“Then let me hear no more of this impudent nonsense,” Jasmine said, with decision.
“Oh, madame, to speak to me like this!” Tears were ready to do needful service.
“Do you wish to remain with me, Lablanche?”
“Ah, madame, but yes—”
“Then my head aches, and I don’t want you to make it worse.... And, see, Lablanche, there is that grey walking-suit; also the mauve dressing-gown, made by Loison; take them, if you can make them fit you; and be good.”
“Madame, how kind—ah, no one is like you, madame—!”
“Well, we shall see about that quite soon. Put out at once every gown of mine for me to see, and have trunks ready to pack immediately; but only three trunks, not more.”
“Madame is going away?”
“Do as I say, Lablanche. We go to-night. The grey gown and the mauve dressing-gown that Loison made, you will look well in them. Quick, now, please.”
In a flutter Lablanche left the room, her eyes gleaming.
She had had her mind on the grey suit for some time, but the mauve dressing-gown as well—it was too good to be true.
She almost ran into Lady Tynemouth’s arms as the door opened. With a swift apology she sped away, after closing the door upon the visitor.
Jasmine rose and embraced her friend, and Lady Tynemouth subsided into a chair with a sigh.

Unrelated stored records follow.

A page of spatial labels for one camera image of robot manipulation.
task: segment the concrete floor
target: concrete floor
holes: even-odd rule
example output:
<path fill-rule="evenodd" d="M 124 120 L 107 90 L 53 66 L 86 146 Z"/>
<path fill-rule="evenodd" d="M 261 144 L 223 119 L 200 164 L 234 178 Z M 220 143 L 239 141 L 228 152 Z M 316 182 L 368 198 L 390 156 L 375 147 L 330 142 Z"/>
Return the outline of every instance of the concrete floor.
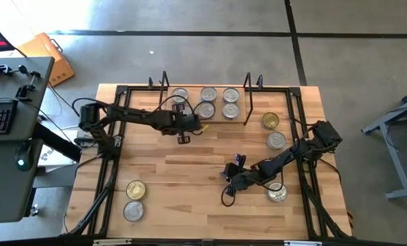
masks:
<path fill-rule="evenodd" d="M 14 0 L 33 31 L 289 30 L 282 0 L 61 1 L 57 9 L 65 18 L 50 18 L 44 2 Z M 407 33 L 407 0 L 291 2 L 299 32 Z M 242 83 L 250 71 L 253 79 L 263 74 L 265 85 L 299 85 L 289 38 L 52 38 L 76 72 L 56 87 L 69 101 L 95 96 L 99 83 L 145 83 L 149 76 L 158 80 L 163 70 L 171 83 Z M 299 42 L 308 85 L 320 87 L 327 119 L 343 138 L 336 159 L 346 205 L 354 215 L 354 235 L 407 243 L 407 198 L 389 202 L 384 196 L 401 189 L 389 153 L 381 137 L 360 132 L 407 94 L 407 40 L 301 38 Z M 56 114 L 54 100 L 48 93 L 43 110 Z M 77 124 L 66 107 L 53 120 L 62 127 Z M 61 232 L 70 190 L 37 192 L 36 203 L 45 208 L 42 215 L 0 224 L 0 240 Z"/>

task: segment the can lid
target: can lid
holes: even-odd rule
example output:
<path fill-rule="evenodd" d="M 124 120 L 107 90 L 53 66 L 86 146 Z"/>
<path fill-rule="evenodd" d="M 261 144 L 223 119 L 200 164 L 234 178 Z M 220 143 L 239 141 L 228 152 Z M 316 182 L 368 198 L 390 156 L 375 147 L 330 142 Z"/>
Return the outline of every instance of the can lid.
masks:
<path fill-rule="evenodd" d="M 143 215 L 143 204 L 139 201 L 128 202 L 123 209 L 123 216 L 128 221 L 138 221 L 143 217 Z"/>
<path fill-rule="evenodd" d="M 132 200 L 141 199 L 145 193 L 146 186 L 140 180 L 133 180 L 126 187 L 126 194 Z"/>
<path fill-rule="evenodd" d="M 173 97 L 172 99 L 173 99 L 175 102 L 177 102 L 177 103 L 183 103 L 183 102 L 185 101 L 183 98 L 180 98 L 180 97 L 177 97 L 177 96 L 182 96 L 182 97 L 184 97 L 185 99 L 188 98 L 188 92 L 187 92 L 187 90 L 184 89 L 184 88 L 181 88 L 181 87 L 174 89 L 174 90 L 171 92 L 171 95 L 172 95 L 172 96 L 175 96 L 175 97 Z"/>
<path fill-rule="evenodd" d="M 285 145 L 285 137 L 280 132 L 273 132 L 269 134 L 267 142 L 273 148 L 282 148 Z"/>
<path fill-rule="evenodd" d="M 240 98 L 240 92 L 236 88 L 226 88 L 223 91 L 223 98 L 229 103 L 234 103 Z"/>
<path fill-rule="evenodd" d="M 269 186 L 272 190 L 277 190 L 281 188 L 280 182 L 275 182 Z M 287 189 L 284 185 L 282 185 L 282 189 L 280 191 L 267 191 L 267 196 L 274 202 L 282 202 L 287 198 Z"/>
<path fill-rule="evenodd" d="M 201 90 L 202 100 L 212 101 L 217 98 L 217 91 L 213 87 L 204 87 Z"/>
<path fill-rule="evenodd" d="M 265 113 L 263 115 L 262 122 L 266 128 L 275 128 L 279 123 L 279 118 L 274 113 Z"/>
<path fill-rule="evenodd" d="M 235 103 L 227 103 L 223 106 L 223 115 L 227 118 L 234 119 L 240 114 L 240 108 Z"/>
<path fill-rule="evenodd" d="M 211 118 L 216 113 L 216 107 L 212 103 L 203 102 L 199 106 L 199 115 L 205 119 Z"/>

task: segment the gray metal stand
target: gray metal stand
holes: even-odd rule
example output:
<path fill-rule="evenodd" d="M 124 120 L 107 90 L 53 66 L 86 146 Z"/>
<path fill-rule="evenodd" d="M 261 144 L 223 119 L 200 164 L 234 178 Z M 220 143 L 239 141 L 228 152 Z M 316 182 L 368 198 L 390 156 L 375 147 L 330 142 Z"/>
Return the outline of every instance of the gray metal stand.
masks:
<path fill-rule="evenodd" d="M 396 171 L 399 179 L 401 180 L 403 189 L 386 193 L 387 199 L 407 197 L 407 176 L 397 155 L 397 150 L 393 147 L 392 139 L 387 139 L 387 132 L 389 131 L 389 127 L 391 126 L 391 124 L 403 118 L 404 116 L 407 116 L 407 102 L 401 105 L 401 107 L 398 107 L 397 109 L 387 113 L 375 123 L 361 130 L 365 135 L 368 135 L 375 130 L 381 130 L 384 141 L 386 142 L 387 148 L 389 149 L 390 155 L 392 157 L 393 164 L 395 164 Z"/>

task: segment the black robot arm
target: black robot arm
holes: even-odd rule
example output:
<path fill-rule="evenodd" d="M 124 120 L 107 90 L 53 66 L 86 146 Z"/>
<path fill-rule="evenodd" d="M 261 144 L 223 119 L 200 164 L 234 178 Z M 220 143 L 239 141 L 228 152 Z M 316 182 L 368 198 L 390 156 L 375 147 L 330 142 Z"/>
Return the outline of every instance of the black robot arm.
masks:
<path fill-rule="evenodd" d="M 100 109 L 107 114 L 102 119 L 100 119 Z M 190 137 L 185 136 L 184 132 L 198 131 L 201 128 L 199 116 L 195 114 L 183 115 L 180 112 L 162 109 L 146 111 L 99 102 L 84 105 L 80 111 L 79 128 L 93 135 L 98 144 L 98 153 L 103 154 L 108 159 L 117 155 L 117 148 L 115 147 L 115 138 L 108 136 L 104 128 L 115 121 L 148 125 L 160 131 L 162 135 L 179 134 L 179 144 L 190 142 Z"/>
<path fill-rule="evenodd" d="M 251 185 L 266 184 L 276 178 L 284 165 L 298 158 L 317 161 L 324 153 L 333 151 L 341 142 L 339 134 L 330 122 L 318 121 L 308 131 L 313 132 L 313 139 L 297 139 L 292 147 L 276 157 L 264 159 L 252 165 L 250 169 L 243 168 L 244 163 L 226 164 L 221 174 L 234 188 L 234 190 L 227 190 L 227 194 L 233 196 L 235 191 L 245 190 Z"/>

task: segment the cardboard box
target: cardboard box
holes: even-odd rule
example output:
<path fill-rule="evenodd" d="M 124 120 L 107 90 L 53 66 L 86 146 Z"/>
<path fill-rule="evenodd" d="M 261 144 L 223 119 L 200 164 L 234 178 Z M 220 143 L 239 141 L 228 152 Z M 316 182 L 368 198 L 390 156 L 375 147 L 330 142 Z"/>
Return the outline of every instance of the cardboard box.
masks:
<path fill-rule="evenodd" d="M 55 86 L 74 75 L 73 69 L 61 54 L 62 49 L 55 40 L 50 39 L 45 33 L 40 33 L 34 39 L 18 47 L 28 57 L 52 56 L 55 64 L 49 82 Z"/>

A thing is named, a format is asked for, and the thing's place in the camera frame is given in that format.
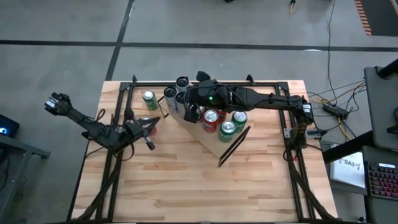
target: wooden tabletop
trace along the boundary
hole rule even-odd
[[[303,81],[287,82],[291,95],[307,97]],[[109,124],[114,113],[119,84],[105,82],[103,85],[98,111],[106,110],[101,119],[104,124]],[[152,90],[159,99],[163,89],[134,88],[131,107],[136,116],[160,116],[162,119],[157,124],[157,134],[151,137],[156,149],[150,151],[141,139],[134,143],[134,157],[122,164],[114,222],[297,221],[289,170],[282,158],[285,147],[277,110],[250,111],[251,130],[246,139],[218,168],[218,158],[173,117],[163,118],[160,110],[146,108],[143,92]],[[260,93],[274,91],[273,87],[253,89]],[[319,146],[313,139],[308,139],[308,143]],[[91,142],[87,153],[99,147]],[[130,154],[127,147],[124,157]],[[303,150],[303,156],[312,192],[328,212],[337,217],[321,152],[308,147]],[[105,158],[103,149],[85,159],[72,218],[81,215],[98,193]],[[308,217],[302,191],[300,197],[305,217]],[[104,215],[108,211],[109,197],[105,202]]]

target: gray floor
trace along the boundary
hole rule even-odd
[[[3,0],[0,2],[0,39],[115,42],[128,0]],[[289,1],[136,0],[125,42],[266,44],[326,46],[329,0],[302,0],[289,16]],[[364,33],[353,0],[336,0],[331,23],[332,46],[398,47],[396,37]],[[71,96],[74,107],[93,116],[98,105],[113,47],[57,47],[0,45],[0,113],[21,123],[18,139],[52,151],[49,160],[32,160],[27,183],[14,214],[29,223],[66,219],[87,142],[82,131],[66,118],[54,117],[43,103],[51,92]],[[363,78],[366,66],[385,65],[397,53],[332,52],[333,86]],[[305,80],[308,91],[330,89],[327,52],[298,50],[216,50],[122,48],[113,80],[173,80],[194,78],[198,70],[219,80]],[[348,124],[358,135],[370,130],[366,93],[356,97],[361,110]],[[324,114],[316,110],[315,114]],[[336,125],[317,117],[320,128]],[[338,129],[325,140],[344,142]],[[339,217],[364,215],[362,197],[333,191]]]

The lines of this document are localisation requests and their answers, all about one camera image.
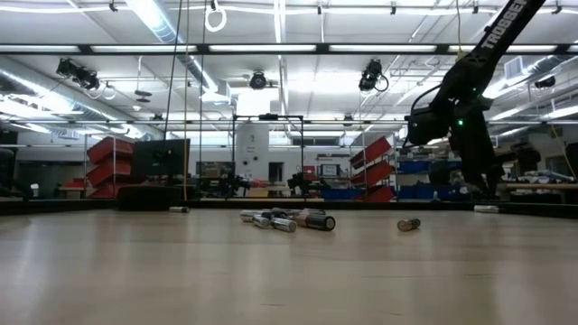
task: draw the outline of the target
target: duct
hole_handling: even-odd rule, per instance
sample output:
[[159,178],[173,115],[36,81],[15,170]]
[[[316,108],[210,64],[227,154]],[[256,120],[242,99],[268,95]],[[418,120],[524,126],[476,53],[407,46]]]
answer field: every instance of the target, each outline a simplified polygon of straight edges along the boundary
[[[81,116],[90,120],[102,120],[103,117],[106,120],[133,119],[130,115],[123,114],[110,106],[92,100],[85,94],[64,84],[59,85],[59,81],[47,78],[41,73],[5,56],[0,57],[0,85],[9,86],[4,88],[3,93],[5,94],[27,96],[40,94],[43,101],[56,107],[57,110],[81,111],[83,112]],[[162,138],[162,134],[151,126],[131,125],[131,127],[134,127],[142,135],[149,134],[154,138]]]
[[[163,44],[174,44],[177,40],[178,43],[185,43],[182,37],[177,35],[176,29],[158,0],[126,0],[126,4]],[[215,104],[230,102],[230,88],[227,82],[214,79],[192,55],[178,55],[176,58],[202,85],[203,91],[214,93],[210,94],[206,101]]]

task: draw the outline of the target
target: pole
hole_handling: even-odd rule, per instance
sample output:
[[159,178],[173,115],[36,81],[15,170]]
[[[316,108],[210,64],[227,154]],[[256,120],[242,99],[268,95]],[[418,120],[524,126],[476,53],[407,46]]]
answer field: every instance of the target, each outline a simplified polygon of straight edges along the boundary
[[[304,148],[305,148],[305,137],[303,135],[303,116],[300,118],[301,120],[301,174],[303,175],[303,179],[305,179],[305,171],[303,170],[304,165]],[[301,195],[303,195],[303,201],[307,202],[307,197],[305,196],[305,190],[301,190]]]
[[112,196],[117,196],[117,137],[112,136]]
[[363,146],[363,174],[365,176],[365,198],[368,198],[368,160],[365,147],[365,129],[361,131],[361,145]]
[[394,168],[394,172],[396,173],[395,177],[396,177],[396,201],[399,202],[399,185],[397,183],[397,138],[396,135],[394,135],[394,165],[396,166],[396,168]]
[[89,135],[84,135],[84,189],[82,189],[81,199],[85,199],[87,197],[87,173],[89,169],[89,161],[88,161],[88,149],[89,149]]

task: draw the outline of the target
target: battery pile
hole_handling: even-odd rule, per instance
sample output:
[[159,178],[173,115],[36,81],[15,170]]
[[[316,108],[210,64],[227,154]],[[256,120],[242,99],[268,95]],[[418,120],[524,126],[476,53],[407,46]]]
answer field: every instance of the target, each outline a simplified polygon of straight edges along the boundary
[[240,217],[243,222],[252,222],[262,229],[274,228],[289,233],[295,232],[297,226],[322,231],[335,228],[335,218],[320,209],[243,210]]

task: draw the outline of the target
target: silver battery
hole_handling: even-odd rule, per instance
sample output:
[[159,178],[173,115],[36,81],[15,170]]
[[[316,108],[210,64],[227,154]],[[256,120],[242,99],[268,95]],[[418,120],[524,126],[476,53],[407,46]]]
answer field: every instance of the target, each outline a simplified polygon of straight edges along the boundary
[[189,208],[187,207],[170,207],[170,212],[178,212],[178,213],[189,213]]
[[259,228],[269,229],[271,221],[268,218],[253,216],[253,224]]
[[295,232],[297,230],[297,223],[288,219],[272,218],[271,226],[278,230],[283,230],[286,232]]
[[261,217],[262,214],[261,210],[242,210],[239,216],[243,222],[253,222],[253,216]]

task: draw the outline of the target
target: monitor
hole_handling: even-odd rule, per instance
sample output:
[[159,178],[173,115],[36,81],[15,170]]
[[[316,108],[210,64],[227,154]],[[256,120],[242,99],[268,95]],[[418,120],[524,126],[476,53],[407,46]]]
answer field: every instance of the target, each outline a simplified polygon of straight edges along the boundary
[[137,142],[130,174],[135,177],[187,175],[190,149],[190,139]]

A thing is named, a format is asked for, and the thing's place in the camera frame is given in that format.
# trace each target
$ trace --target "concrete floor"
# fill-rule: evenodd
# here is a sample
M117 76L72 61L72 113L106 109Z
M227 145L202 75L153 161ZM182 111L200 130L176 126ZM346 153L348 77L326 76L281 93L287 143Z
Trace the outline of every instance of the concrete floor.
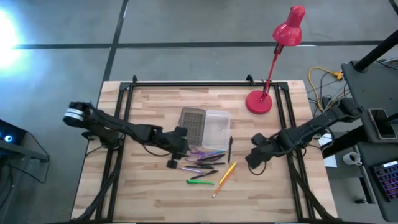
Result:
M14 27L18 44L33 48L37 47L35 44L111 44L122 3L123 0L2 0L0 10ZM398 16L387 0L130 0L119 42L272 42L273 29L295 4L307 9L303 41L383 40L398 28ZM0 48L6 42L0 37ZM305 80L309 91L310 67L340 70L342 63L359 60L372 48L373 45L286 47L275 67L274 79ZM118 49L109 79L130 80L135 74L140 80L242 80L249 73L260 79L269 69L273 49ZM15 61L0 68L0 119L32 132L52 160L46 184L37 185L25 177L28 187L21 189L17 204L12 207L16 211L12 214L18 214L10 217L14 223L69 219L87 141L80 136L81 130L64 125L62 117L70 101L98 101L109 52L110 49L14 50ZM395 47L384 58L397 54ZM2 62L12 58L0 56ZM314 72L316 86L322 74ZM325 78L325 83L330 81L333 77ZM325 87L324 95L333 95L344 84L342 81ZM336 125L333 130L345 131L354 125ZM340 198L346 197L338 194L338 183L332 183L332 187L336 204L341 205L344 200ZM354 205L344 203L344 211L338 209L341 218L366 221L359 214L347 212Z

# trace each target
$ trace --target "lamp base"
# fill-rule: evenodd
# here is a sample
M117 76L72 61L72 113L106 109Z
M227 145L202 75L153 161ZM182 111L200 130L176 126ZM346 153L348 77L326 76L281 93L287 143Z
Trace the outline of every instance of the lamp base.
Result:
M261 100L262 91L256 90L252 91L246 97L246 107L248 110L255 114L265 114L272 107L272 98L266 95L264 100Z

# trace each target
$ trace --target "red desk lamp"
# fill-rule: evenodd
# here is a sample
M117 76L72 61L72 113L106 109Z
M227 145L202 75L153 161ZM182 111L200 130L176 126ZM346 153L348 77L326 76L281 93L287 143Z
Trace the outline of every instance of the red desk lamp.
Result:
M269 70L268 79L264 85L264 89L252 91L246 97L246 107L255 114L265 114L272 107L272 98L268 95L269 84L271 82L272 71L278 59L278 55L282 52L284 46L296 46L301 43L300 24L305 15L303 6L294 6L290 9L286 22L276 27L272 37L276 40L277 45L274 50L274 59L271 69Z

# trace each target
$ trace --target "wooden table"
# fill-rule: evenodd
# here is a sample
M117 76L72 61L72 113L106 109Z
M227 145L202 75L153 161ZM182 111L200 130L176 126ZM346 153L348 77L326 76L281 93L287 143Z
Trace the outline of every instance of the wooden table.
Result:
M312 119L303 81L288 81L297 125ZM98 108L114 114L120 82L105 82ZM167 158L148 154L131 138L126 139L118 196L114 210L115 222L273 222L297 221L285 156L272 158L266 171L252 175L244 157L253 145L256 133L270 136L280 130L275 93L270 94L274 106L265 115L250 113L244 104L253 87L145 87L135 88L129 121L135 124L156 124L165 131L178 125L181 109L194 107L229 111L232 114L232 161L238 164L233 175L212 199L216 185L188 185L185 181L195 174L166 168ZM88 151L99 146L91 142ZM154 153L165 151L148 147ZM81 174L72 218L78 217L98 193L105 150L96 151L86 159ZM322 154L314 147L307 148L304 157L310 188L320 203L336 217L335 204ZM188 162L180 161L179 166ZM228 165L218 166L219 172L203 180L218 181ZM255 170L259 172L262 165ZM302 205L305 201L300 192Z

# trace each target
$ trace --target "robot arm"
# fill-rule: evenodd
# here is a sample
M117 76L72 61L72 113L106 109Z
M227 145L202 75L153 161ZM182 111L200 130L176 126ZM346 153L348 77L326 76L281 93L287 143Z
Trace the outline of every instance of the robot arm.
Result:
M186 128L176 127L174 131L164 133L160 126L123 121L94 108L91 103L71 102L63 122L72 127L87 129L90 136L98 136L108 149L120 146L121 133L130 136L139 144L161 148L172 153L167 167L173 169L177 167L174 159L187 156L189 150Z
M362 112L363 108L358 106L352 98L344 98L325 113L299 127L283 129L269 138L258 133L251 139L255 147L246 156L246 161L252 169L255 169L273 156L280 157L305 147L312 140L312 136L329 129L338 121L357 120Z

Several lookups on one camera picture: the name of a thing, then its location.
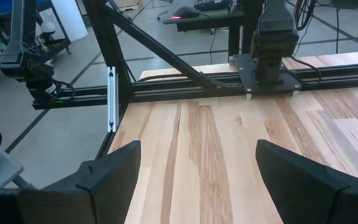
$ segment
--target keyboard
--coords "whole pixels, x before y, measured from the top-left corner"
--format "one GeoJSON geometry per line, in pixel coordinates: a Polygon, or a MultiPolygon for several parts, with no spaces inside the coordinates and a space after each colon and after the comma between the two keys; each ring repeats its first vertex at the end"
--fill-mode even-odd
{"type": "Polygon", "coordinates": [[[227,0],[195,0],[194,8],[200,11],[210,11],[227,8],[227,0]]]}

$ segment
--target metal bracket
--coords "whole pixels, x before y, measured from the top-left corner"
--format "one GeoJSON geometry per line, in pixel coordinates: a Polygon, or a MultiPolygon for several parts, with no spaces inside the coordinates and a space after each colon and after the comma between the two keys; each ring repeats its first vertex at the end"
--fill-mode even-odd
{"type": "Polygon", "coordinates": [[[300,90],[300,88],[295,87],[301,86],[301,84],[293,77],[284,73],[280,74],[280,80],[277,83],[259,84],[255,79],[255,62],[251,54],[235,55],[234,63],[238,68],[242,86],[247,94],[267,94],[300,90]]]}
{"type": "Polygon", "coordinates": [[[107,109],[108,132],[117,132],[118,128],[118,77],[115,67],[107,68],[107,109]]]}

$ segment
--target robot workstation
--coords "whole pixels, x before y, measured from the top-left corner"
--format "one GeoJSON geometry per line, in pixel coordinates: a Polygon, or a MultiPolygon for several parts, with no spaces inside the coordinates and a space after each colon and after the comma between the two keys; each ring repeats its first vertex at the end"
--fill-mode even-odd
{"type": "Polygon", "coordinates": [[[358,53],[295,58],[287,0],[239,0],[250,53],[191,67],[114,0],[83,2],[106,86],[53,78],[34,47],[36,0],[14,0],[1,71],[36,110],[107,105],[104,153],[44,189],[0,189],[0,223],[358,223],[358,148],[339,134],[358,128],[358,61],[344,60],[358,53]],[[115,26],[174,69],[131,80],[115,26]]]}

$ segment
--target wheel
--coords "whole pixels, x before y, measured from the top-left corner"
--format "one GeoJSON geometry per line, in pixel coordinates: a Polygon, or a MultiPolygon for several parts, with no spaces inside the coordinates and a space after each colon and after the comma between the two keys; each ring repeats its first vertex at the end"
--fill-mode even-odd
{"type": "Polygon", "coordinates": [[[71,47],[66,47],[66,51],[68,54],[72,54],[73,52],[71,51],[71,47]]]}

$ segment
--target wood grain
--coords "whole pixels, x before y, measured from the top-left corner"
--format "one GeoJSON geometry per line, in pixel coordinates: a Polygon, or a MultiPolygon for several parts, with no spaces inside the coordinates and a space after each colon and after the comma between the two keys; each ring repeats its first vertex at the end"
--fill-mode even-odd
{"type": "MultiPolygon", "coordinates": [[[[355,55],[302,60],[341,65],[358,63],[355,55]]],[[[197,69],[235,70],[228,64],[197,69]]],[[[142,162],[126,223],[282,223],[257,167],[257,140],[358,177],[358,88],[250,101],[232,96],[133,103],[109,152],[137,139],[142,162]]]]}

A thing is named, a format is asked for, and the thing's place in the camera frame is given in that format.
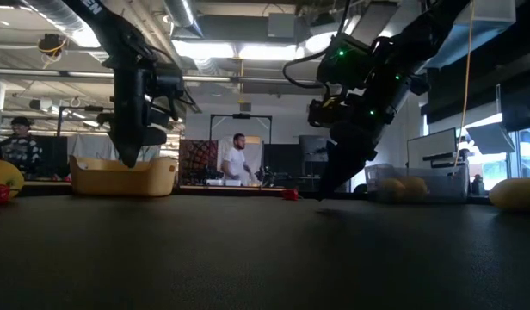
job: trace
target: white t-shirt
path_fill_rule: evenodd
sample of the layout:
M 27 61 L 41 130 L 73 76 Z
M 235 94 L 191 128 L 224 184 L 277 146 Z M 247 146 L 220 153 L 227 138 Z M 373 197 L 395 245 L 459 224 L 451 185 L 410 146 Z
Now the white t-shirt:
M 234 148 L 234 146 L 232 146 L 225 153 L 223 160 L 229 162 L 229 172 L 233 176 L 242 177 L 242 174 L 244 172 L 244 163 L 246 162 L 246 158 L 244 157 L 244 153 L 242 152 L 242 150 L 237 150 L 236 148 Z M 226 174 L 225 179 L 230 180 L 230 178 Z

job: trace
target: clear plastic bin
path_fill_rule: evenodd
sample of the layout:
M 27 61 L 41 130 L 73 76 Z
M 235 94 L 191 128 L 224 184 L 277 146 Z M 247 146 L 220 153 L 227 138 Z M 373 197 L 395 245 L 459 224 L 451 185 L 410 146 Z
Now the clear plastic bin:
M 176 161 L 154 158 L 128 168 L 119 160 L 70 156 L 70 170 L 76 194 L 165 196 L 173 189 Z
M 388 164 L 366 167 L 367 191 L 372 199 L 388 203 L 462 203 L 470 182 L 466 166 L 439 169 L 395 168 Z M 426 185 L 425 195 L 394 195 L 385 186 L 386 179 L 419 177 Z

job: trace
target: black table
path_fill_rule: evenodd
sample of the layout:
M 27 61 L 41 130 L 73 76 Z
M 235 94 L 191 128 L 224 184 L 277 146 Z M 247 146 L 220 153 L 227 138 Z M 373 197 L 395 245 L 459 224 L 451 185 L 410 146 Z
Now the black table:
M 0 208 L 8 308 L 530 309 L 530 214 L 23 197 Z

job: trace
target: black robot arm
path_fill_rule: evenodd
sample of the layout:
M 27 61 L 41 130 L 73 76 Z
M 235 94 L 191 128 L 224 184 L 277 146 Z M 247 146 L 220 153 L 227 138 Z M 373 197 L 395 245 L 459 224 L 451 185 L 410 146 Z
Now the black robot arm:
M 173 100 L 183 95 L 182 70 L 175 63 L 158 63 L 155 48 L 145 43 L 141 32 L 101 1 L 63 2 L 93 29 L 109 55 L 102 65 L 114 70 L 114 113 L 101 115 L 100 119 L 110 123 L 110 139 L 123 163 L 133 167 L 141 146 L 166 140 L 164 132 L 149 127 L 158 119 L 159 125 L 165 124 L 145 95 L 152 99 L 167 96 L 170 116 L 177 121 Z
M 385 126 L 404 104 L 409 92 L 421 95 L 428 83 L 417 73 L 434 57 L 450 34 L 454 21 L 470 0 L 438 0 L 401 34 L 379 37 L 367 46 L 338 33 L 324 51 L 317 81 L 364 90 L 313 101 L 309 122 L 330 128 L 336 146 L 322 175 L 322 197 L 361 171 L 376 156 Z

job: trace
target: man
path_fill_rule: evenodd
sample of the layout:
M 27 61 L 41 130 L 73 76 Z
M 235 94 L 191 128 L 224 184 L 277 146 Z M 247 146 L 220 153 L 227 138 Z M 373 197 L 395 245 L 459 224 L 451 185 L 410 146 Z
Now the man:
M 246 158 L 242 150 L 246 147 L 246 137 L 237 133 L 234 135 L 232 147 L 227 150 L 223 157 L 221 170 L 225 173 L 225 180 L 240 180 L 241 174 L 246 171 L 251 174 L 249 166 L 246 164 Z
M 36 174 L 43 150 L 29 133 L 31 122 L 26 117 L 15 117 L 10 123 L 13 135 L 0 142 L 0 159 L 18 168 L 28 178 Z

“My dear Jasmine, you look so frail,” she said. “A short time ago I feared you were going to blossom into too ripe fruit, now you look almost a little pinched. But it quite becomes you, mignonne—quite. You have dark lines under your eyes, and that transparency of skin— it is quite too fetching. Are you glad to see me?”
“I would have seen no one to-day, no one, except you or Rudyard.”
“Love and duty,” said Lady Tynemouth, laughing, yet acutely alive to the something so terribly wrong, of which she had spoken to Ian Stafford.
“Why is it my duty to see you, Alice?” asked Jasmine, with the dry glint in her tone which had made her conversation so pleasing to men.
“You clever girl, how you turn the tables on me,” her friend replied, and then, seeing the sjambok on the table, took it up. “What is this formidable instrument? Are you flagellating the saints?”
“Not the saints, Alice.”
“You don’t mean to say you are going to scourge yourself?”
Then they both smiled—and both immediately sighed. Lady Tynemouth’s sympathy was deeply roused for Jasmine, and she meant to try and win her confidence and to help her in her trouble, if she could; but she was full of something else at this particular moment, and she was not completely conscious of the agony before her.
“Have you been using this sjambok on Mennaval?” she asked with an attempt at lightness. “I saw him leaving as I came in. He looked rather dejected—or stormy, I don’t quite know which.”
“Does it matter which? I didn’t see Mennaval today.”